Reading Online Novel

Dragonfly in Amber 2(366)



I felt Jamie’s body stiffen still further, if such a thing were possible. Jonathan Randall stiffened, too, as though he felt the force of Jamie’s eyes upon him, but didn’t look up.

“Alex,” he said quietly. He laid a hand on his younger brother’s shoulder, as though to quiet the cough. “Don’t trouble your mind, Alex. You know you needn’t ask; I’ll do whatever you wish. Is it the—the girl?” He glanced in Mary’s direction, but couldn’t quite bring himself to look at her.

Alex nodded, still coughing.

“It’s all right,” John said. He put both hands on Alex’s shoulders, trying to ease him back on the pillow. “I won’t let her want for anything. Put your mind at rest.”

Jamie looked down at me, eyes wide. I shook my head slowly, feeling the hair prickle from my neck to the base of my spine. Everything made sense now; the bloom on Mary’s cheeks, despite her distress, and her apparent willingness to wed the wealthy Jew of London.
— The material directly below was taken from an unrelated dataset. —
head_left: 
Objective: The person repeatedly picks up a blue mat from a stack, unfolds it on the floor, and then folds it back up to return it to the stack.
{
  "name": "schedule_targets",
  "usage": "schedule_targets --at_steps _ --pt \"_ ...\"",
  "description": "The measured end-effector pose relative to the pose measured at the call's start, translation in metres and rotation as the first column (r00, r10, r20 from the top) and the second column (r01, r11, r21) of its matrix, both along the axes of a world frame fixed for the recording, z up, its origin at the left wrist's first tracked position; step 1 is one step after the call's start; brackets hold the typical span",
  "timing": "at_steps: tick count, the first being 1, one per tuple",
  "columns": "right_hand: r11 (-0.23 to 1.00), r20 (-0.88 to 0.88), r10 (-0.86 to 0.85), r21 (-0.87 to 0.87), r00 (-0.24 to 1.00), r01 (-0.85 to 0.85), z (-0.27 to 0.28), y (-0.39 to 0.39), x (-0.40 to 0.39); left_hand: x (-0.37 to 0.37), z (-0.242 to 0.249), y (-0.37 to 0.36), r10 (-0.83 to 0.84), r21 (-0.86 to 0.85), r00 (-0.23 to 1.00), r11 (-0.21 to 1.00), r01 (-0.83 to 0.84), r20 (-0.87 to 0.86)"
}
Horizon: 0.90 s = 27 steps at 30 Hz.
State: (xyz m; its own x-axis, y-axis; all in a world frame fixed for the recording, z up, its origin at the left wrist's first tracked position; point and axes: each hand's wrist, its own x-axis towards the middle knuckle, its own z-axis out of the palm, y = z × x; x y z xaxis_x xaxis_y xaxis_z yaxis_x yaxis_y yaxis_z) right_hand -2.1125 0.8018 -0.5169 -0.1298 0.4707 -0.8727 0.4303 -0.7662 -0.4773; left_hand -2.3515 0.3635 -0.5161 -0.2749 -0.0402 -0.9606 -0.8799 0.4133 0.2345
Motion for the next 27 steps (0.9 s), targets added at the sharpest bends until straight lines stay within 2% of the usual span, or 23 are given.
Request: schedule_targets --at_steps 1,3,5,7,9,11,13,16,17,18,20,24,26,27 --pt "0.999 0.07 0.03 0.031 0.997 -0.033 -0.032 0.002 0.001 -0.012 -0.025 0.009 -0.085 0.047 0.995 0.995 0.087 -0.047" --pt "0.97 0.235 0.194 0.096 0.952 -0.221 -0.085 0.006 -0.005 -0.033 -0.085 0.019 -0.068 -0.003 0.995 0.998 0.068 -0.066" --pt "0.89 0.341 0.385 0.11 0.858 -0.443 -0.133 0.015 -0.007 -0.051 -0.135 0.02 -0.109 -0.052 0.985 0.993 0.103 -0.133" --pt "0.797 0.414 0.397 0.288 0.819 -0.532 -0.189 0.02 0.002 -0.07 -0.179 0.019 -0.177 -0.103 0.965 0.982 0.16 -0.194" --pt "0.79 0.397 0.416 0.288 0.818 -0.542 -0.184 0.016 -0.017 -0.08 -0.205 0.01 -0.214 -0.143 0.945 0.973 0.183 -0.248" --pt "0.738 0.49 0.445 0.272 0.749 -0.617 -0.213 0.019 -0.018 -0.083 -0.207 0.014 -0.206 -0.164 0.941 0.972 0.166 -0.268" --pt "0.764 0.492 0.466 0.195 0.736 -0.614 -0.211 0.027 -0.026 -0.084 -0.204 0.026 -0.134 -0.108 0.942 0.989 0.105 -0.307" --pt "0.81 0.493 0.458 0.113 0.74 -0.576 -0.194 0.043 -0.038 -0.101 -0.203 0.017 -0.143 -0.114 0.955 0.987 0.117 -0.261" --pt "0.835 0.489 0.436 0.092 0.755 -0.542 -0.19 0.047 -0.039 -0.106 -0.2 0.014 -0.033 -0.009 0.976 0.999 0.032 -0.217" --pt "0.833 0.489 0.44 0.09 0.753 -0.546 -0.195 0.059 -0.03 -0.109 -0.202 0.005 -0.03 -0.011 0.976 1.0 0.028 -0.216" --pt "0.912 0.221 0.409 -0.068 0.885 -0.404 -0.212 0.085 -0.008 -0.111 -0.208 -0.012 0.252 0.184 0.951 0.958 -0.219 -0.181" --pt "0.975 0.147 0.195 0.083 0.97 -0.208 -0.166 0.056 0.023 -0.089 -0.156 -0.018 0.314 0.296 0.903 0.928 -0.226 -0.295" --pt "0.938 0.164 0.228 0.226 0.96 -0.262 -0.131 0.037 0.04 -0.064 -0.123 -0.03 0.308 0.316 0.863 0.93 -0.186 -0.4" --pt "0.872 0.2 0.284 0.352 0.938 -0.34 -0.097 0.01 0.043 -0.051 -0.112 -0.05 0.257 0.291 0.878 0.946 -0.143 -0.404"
“It isn’t money,” I said. “She’s with child. He wants…” I stopped, clearing my throat, “I think he wants you to marry her.”

Alex nodded, eyes still closed. He breathed heavily for a moment, then opened them, bright pools of hazel, fixed on his brother’s stunned and incomprehending face.

“Yes,” he said. “John…Johnny, I need you to take care of her for me. I want…my child to have the Randall name. You can…give them some position in the world—so much more than I could.” He reached out a hand, groping, and Mary seized it, clutching it to her bosom as though it were a life preserver. He smiled tenderly at her, and stretched up a hand to touch the shiny, dark ringlets that fell by her cheek, hiding her face.

“Mary. I wish…well, you know what I wish, my dear; so many things. And so many things I am sorry for. But I cannot regret the love between us. Having known such joy, I would die content, save for my fear that you might be exposed to shame and disgrace.”

“I don’t care!” Mary burst out fiercely. “I don’t care who knows!”

“But I care for you,” Alex said, softly. He stretched out a hand to his brother, who took it after a moment’s hesitation. Then he brought them together, laying Mary’s hand in Randall’s. Mary’s lay inert, and Jack Randall’s stiff, like a dead fish on a wooden slab, but Alex pressed his hands tightly around the two, pressing them together.

“I give you to each other, my dear ones,” he said softly. He looked from one face to the other, each reflecting the horror of the suggestion, submerged in the overwhelming grief of impending loss.

“But…” For the first time in our acquaintance, I saw Jonathan Randall completely at a loss for words.

“Good.” It was almost a whisper. Alex opened his eyes and let out the breath he had been holding, smiling at his brother. “There is not much time. I shall marry you myself. Now. That is why I asked Mrs. Fraser to bring her husband—if you will be witness with your wife, sir?” He looked up at Jamie, who, after a moment’s stunned immobility, nodded his head like an automation.

I do not believe I have ever seen three people look so entirely wretched.

Alex was so weak that his brother, with a face like stone, had to help him, tying his minister’s high white stock about the pallid throat. Jonathan himself looked little better. Gaunt from illness, the lines in his face were carved so deep that he looked years older than his age, and his eyes peered out from deep sockets like caves of bone. Impeccably attired as always, he looked like a badly made tailor’s dummy, features carelessly hacked from a block of wood.

As for Mary, she sat miserably on the bed, weeping helplessly into the folds of her cloak, hair disheveled and static with electricity. I did what I could for her, straightening her gown and combing out her hair. She sat drearily sniffling, her eyes fixed on Alex.

Bracing himself with a hand on the bureau, Alex groped in the drawer, coming out at last with his large Book of Common Prayer. It was too heavy for him to hold open before him in the normal fashion. He couldn’t stand, but sat heavily on the bed, holding the book open on his knees. He closed his eyes, breathing heavily, and a drop of sweat fell from his face, making a blot on the page.

“Dearly beloved,” Alex began, and I hoped for his own sake, as well as everyone else’s, that he was using the short form of the ceremony.

Mary had stopped crying, but her nose was red and shiny in her white face, and a small snail track showed on her upper lip. Jonathan saw it, and expressionless, pulled a large square of linen from his sleeve and offered it to her silently.